### What you have to do
Could the data below be copied exactly, minus the pictures?
── Provided data ──
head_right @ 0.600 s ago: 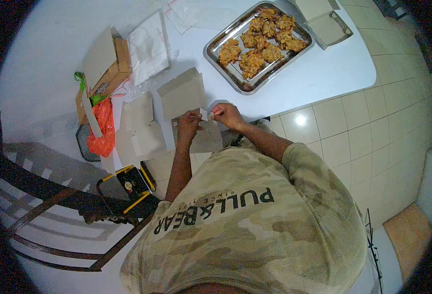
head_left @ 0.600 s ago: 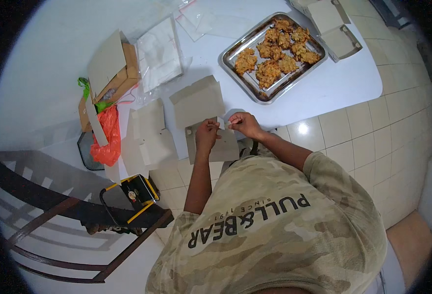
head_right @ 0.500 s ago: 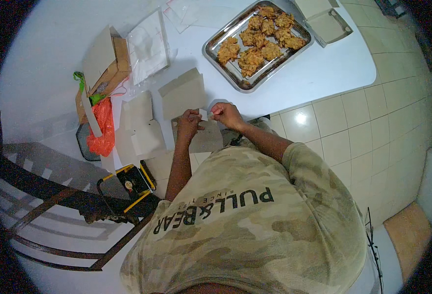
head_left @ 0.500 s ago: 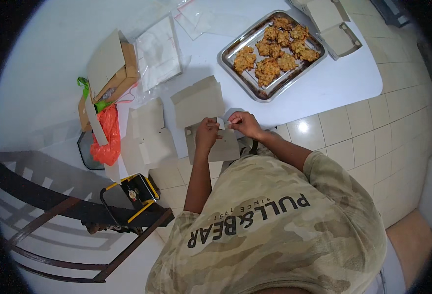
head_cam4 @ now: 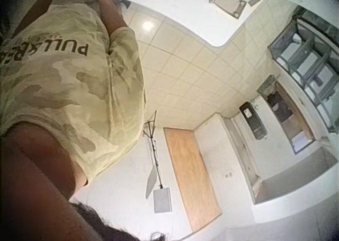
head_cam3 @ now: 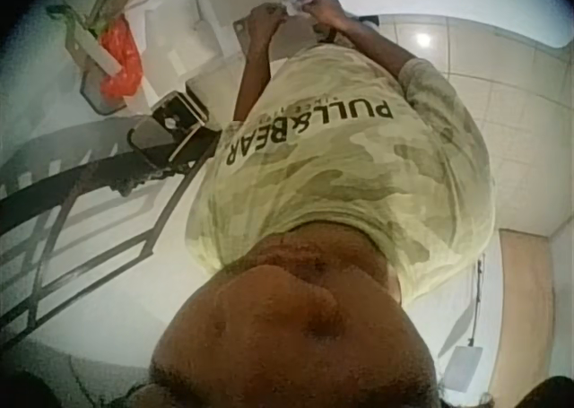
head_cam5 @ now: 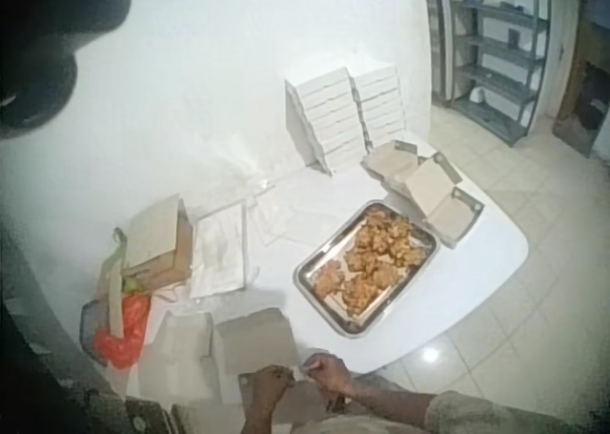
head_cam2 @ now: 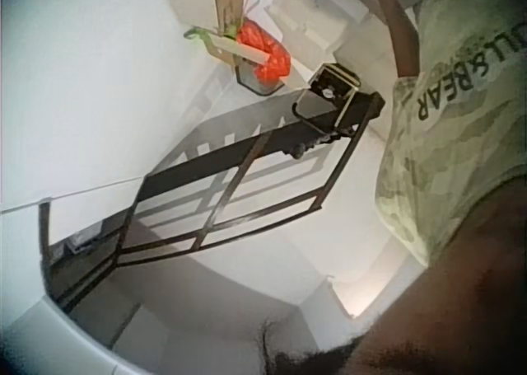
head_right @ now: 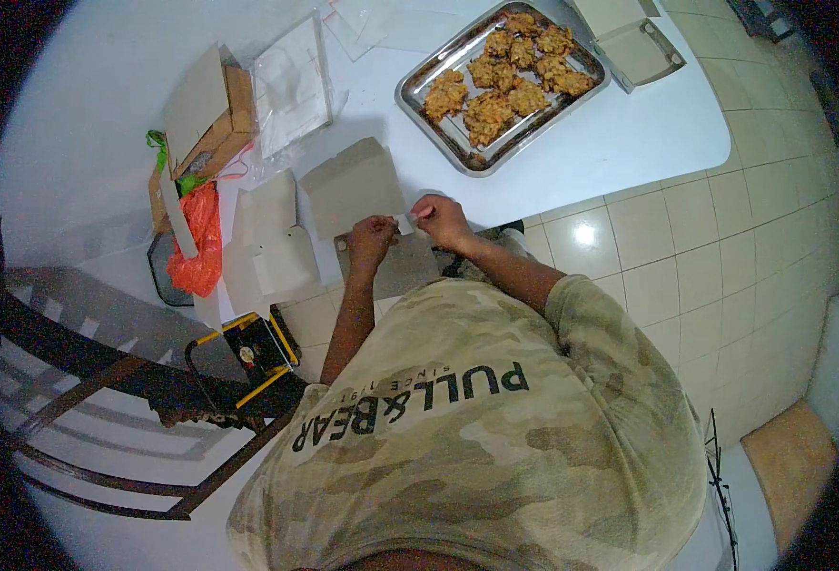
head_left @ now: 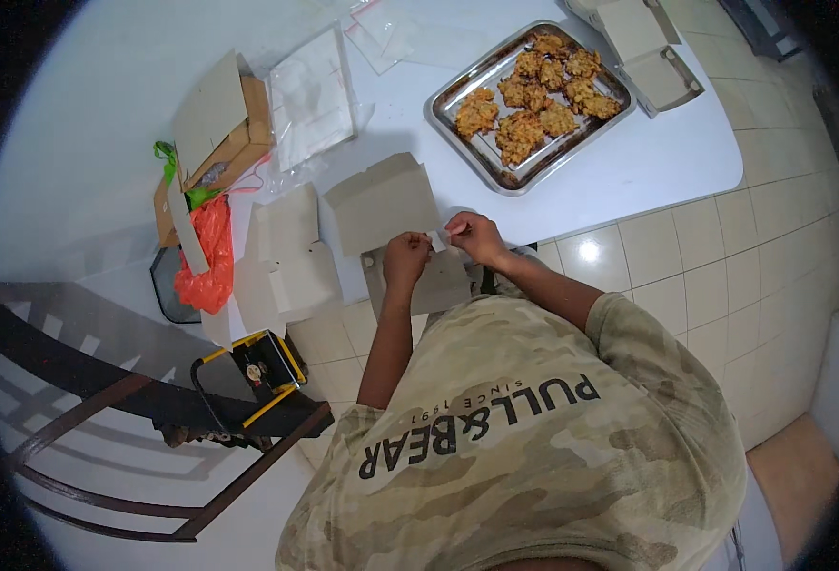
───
### Task output
head_right @ 0.600 s ago: 
head_left @ 0.600 s ago: 
head_right @ 0.500 s ago: 
head_left @ 0.500 s ago: 
head_cam4 @ now: 
head_cam3 @ now: 
head_cam5 @ now: 
head_cam2 @ now: 
head_right @ now: 
head_left @ now: 

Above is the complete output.